The next morning came the real hard task for me. Firstly, I had to peel the taro (more commonly called yam in this part of the world) and the three varieties of sweet potatoes (orange, white and purple). Next, cutting them up into diamond-shaped chunks. Since the raw tubers could be quite hard, it was difficult for me to cut them consistently into these diamond-shaped pieces. But I did try and I must say that I got quite a number of decent pieces out of them. The rest of the cut tubers, not being diamond-shaped, are put aside or even thrown away. That's why it can be rather wasteful if tradition is to be followed strictly. As for me, I do not throw them away. I'll dump these uneven pieces into the pot too. Nothing gets wasted in my pengat, what the heck! 

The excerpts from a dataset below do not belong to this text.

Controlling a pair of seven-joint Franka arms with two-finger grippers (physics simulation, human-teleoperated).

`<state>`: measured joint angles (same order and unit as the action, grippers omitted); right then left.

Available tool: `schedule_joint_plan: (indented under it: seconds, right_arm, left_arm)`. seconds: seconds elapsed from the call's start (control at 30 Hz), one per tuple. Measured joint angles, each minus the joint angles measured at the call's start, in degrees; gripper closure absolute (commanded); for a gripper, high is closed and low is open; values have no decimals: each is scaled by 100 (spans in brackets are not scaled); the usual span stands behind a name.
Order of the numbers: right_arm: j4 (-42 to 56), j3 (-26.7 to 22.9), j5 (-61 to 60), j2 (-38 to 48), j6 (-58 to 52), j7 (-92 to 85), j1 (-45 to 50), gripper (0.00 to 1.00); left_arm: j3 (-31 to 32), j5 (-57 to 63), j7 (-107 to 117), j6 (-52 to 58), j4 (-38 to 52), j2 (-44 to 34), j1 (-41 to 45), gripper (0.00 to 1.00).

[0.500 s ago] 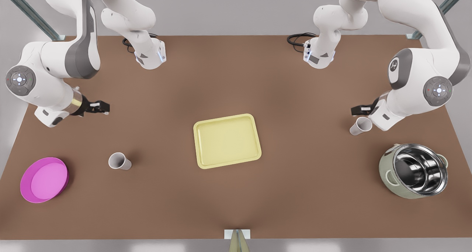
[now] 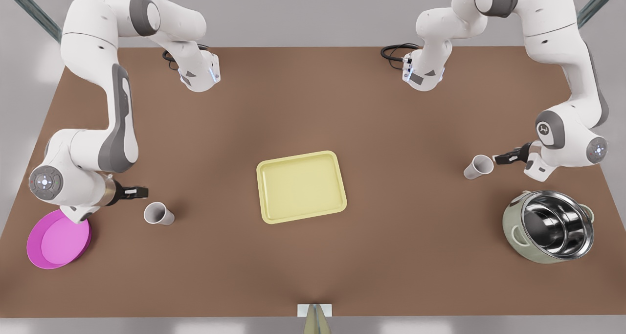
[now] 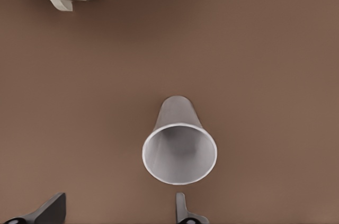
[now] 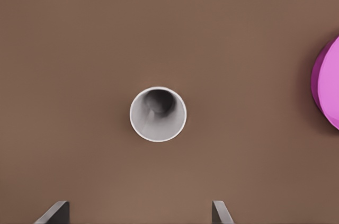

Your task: Use both arms to respectively pick up the white IKEA cups from the middle-left and middle-right positions, then place the white IKEA cups onto the middle-middle tray, ensuring that the cups remain upright and do not tip over

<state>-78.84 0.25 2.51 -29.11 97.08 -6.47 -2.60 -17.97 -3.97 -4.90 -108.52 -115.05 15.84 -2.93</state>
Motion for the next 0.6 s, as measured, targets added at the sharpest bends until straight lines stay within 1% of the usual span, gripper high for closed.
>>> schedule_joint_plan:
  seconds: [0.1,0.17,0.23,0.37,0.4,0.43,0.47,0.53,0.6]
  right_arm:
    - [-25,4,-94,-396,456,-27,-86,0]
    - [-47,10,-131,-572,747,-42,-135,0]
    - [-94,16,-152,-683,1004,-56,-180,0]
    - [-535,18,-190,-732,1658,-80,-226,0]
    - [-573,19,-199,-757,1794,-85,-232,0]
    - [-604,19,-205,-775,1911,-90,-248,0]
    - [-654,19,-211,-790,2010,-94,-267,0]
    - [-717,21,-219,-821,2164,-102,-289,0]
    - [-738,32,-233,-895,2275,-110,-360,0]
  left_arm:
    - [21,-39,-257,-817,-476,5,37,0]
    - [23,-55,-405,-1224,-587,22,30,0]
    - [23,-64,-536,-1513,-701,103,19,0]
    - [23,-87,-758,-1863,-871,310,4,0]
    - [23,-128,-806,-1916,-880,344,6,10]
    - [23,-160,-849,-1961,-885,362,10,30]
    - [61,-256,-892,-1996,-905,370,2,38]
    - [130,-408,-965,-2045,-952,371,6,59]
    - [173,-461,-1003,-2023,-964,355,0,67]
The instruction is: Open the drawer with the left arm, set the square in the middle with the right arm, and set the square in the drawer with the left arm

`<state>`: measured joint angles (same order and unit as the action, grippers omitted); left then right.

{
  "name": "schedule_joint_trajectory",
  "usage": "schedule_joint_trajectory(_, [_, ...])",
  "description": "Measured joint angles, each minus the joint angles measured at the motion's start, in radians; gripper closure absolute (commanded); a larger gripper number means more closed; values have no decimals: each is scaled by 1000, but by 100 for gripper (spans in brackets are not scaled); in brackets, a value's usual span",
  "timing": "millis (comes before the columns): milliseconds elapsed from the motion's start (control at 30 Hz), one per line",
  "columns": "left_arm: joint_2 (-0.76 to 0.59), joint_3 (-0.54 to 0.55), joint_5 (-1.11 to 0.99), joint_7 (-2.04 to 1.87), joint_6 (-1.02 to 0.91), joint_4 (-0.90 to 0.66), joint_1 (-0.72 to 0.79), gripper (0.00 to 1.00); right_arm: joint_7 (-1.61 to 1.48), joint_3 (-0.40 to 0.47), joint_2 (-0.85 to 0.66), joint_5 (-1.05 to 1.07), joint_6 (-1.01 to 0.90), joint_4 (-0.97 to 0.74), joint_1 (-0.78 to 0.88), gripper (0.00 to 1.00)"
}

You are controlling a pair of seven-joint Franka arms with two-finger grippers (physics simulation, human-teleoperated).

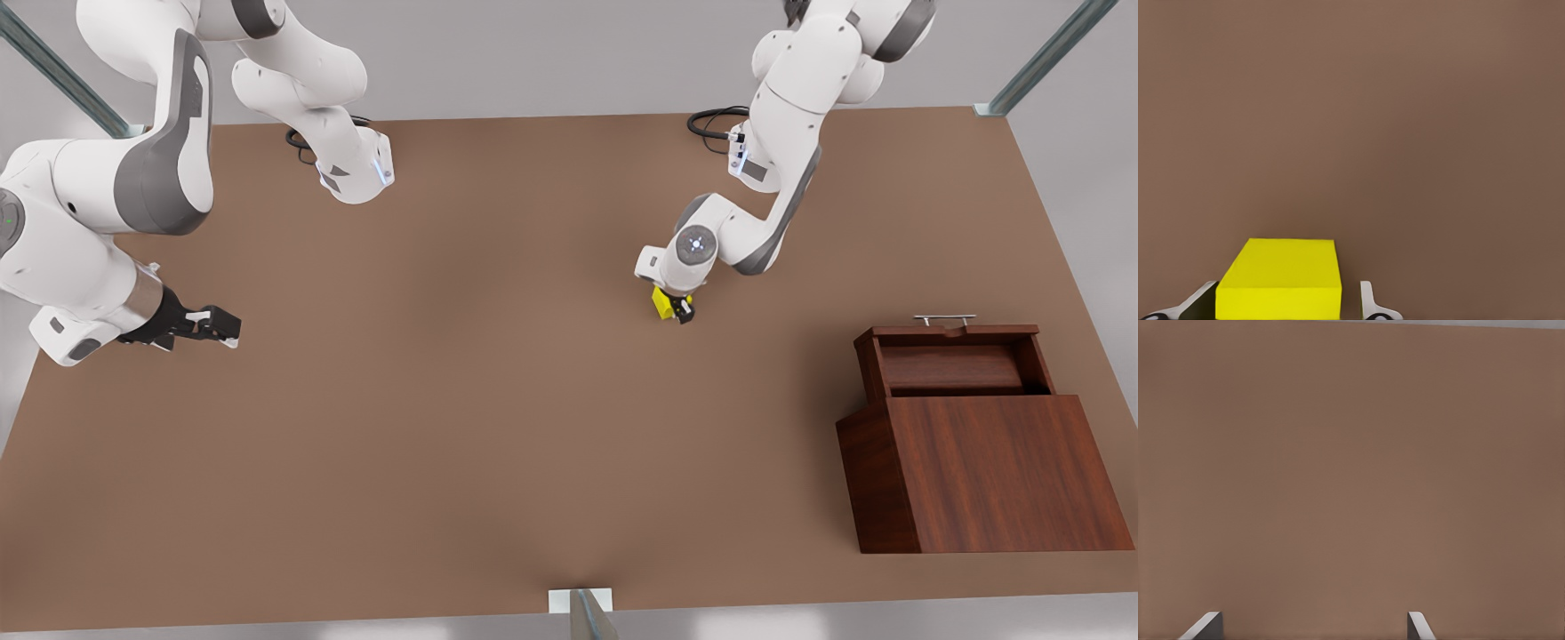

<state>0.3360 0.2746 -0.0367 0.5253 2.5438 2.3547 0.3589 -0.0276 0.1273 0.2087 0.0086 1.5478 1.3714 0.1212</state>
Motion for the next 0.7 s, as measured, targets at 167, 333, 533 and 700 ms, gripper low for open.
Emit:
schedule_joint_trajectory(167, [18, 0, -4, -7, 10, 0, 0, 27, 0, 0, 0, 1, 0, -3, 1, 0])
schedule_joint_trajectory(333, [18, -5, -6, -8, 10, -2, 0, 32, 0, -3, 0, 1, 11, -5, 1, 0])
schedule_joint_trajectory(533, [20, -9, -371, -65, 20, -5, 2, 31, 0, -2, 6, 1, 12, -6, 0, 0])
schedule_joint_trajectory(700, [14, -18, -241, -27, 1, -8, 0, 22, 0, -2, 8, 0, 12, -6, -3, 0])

I've got to explain one thing: we were cooking pengat and NOT bubor chacha. Only the Penang Chinese of baba-nyonya descent will appreciate the difference. If one is a Penang Chinese and does not have any baba-nyonya blood in him or her, the pengat and the bubor chacha will be difficult to tell apart.

But I will say this. One of the biggest differences is that the pengat must include the pisang rajah. If there is no pisang rajah, I won't even contemplate cooking this. And I won't cook bubor chacha either. Certainly not in my kitchen. Another difference is the diamond-shaped cuts. But for this, I will compromise in order not to waste perfectly good ingredients just for the sake of visual presentation. And a third difference, in my opinion, is that there is no white bean or agar-agar jelly in the pengat. If at all, there'll only be pearl sago or tapioca powder that's cooked until translucent and then rolled into strips.

My pengat friends: from left to right, Alice, Heng Swee, Chiok San, Swee Hiang, Heng, Kwan, Lum, my wife and I, and Loh. Curiously enough, a common trait for all 10 of us here is that we've all been to the Nandaka Vihara at one time or another.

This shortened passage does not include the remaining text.